■ What the task asks ■
List each line of the data that holds the string "wooden".

■ Materials provided ■
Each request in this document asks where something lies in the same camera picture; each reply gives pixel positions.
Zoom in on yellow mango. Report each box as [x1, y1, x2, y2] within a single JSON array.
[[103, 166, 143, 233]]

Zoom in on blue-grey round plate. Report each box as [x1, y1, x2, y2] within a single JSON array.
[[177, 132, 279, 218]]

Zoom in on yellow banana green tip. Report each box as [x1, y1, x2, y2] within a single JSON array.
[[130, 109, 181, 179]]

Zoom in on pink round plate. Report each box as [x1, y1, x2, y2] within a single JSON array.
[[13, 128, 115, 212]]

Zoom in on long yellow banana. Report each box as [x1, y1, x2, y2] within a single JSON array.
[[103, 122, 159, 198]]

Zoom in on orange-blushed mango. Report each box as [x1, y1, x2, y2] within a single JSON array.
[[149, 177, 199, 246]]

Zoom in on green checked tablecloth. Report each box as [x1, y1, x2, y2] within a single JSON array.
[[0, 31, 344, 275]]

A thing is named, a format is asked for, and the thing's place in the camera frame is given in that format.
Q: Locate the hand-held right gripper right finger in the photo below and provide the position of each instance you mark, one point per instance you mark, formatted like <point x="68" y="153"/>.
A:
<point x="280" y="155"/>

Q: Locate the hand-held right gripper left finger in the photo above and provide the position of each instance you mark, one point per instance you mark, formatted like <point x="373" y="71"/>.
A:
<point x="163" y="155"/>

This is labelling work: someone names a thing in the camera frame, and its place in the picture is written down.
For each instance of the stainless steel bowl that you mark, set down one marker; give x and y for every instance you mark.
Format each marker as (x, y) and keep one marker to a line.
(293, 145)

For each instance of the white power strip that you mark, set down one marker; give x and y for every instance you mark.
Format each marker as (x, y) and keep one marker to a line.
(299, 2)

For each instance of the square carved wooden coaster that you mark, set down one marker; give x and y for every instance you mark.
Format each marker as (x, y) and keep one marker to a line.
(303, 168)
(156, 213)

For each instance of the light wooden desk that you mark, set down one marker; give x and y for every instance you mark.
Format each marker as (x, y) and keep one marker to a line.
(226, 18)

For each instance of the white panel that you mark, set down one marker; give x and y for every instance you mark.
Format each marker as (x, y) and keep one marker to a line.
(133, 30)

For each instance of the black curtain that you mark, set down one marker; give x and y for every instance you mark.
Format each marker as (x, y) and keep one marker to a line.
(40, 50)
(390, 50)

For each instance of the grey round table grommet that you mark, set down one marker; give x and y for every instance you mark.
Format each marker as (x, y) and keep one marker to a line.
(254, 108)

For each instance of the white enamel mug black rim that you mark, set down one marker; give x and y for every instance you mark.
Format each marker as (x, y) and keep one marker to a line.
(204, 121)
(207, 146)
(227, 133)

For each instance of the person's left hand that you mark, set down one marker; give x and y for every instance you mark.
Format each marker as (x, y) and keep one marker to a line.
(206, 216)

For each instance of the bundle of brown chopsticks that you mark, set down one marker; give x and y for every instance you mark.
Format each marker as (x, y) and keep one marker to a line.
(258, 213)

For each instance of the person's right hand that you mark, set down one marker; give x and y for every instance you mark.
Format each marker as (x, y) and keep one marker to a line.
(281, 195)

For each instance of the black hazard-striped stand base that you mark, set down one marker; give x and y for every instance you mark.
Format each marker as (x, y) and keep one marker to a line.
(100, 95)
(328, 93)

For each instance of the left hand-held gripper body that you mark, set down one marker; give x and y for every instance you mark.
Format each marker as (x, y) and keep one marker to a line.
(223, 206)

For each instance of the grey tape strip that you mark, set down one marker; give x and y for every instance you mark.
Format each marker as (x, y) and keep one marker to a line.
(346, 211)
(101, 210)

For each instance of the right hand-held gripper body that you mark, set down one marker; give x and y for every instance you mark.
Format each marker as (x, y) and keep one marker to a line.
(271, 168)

■ Output of the exercise ■
For each instance of the square carved wooden coaster that you mark, set down one marker; give x and y for every instance you mark.
For each instance of the light wooden desk that you mark, set down one marker; give x and y for every instance you mark.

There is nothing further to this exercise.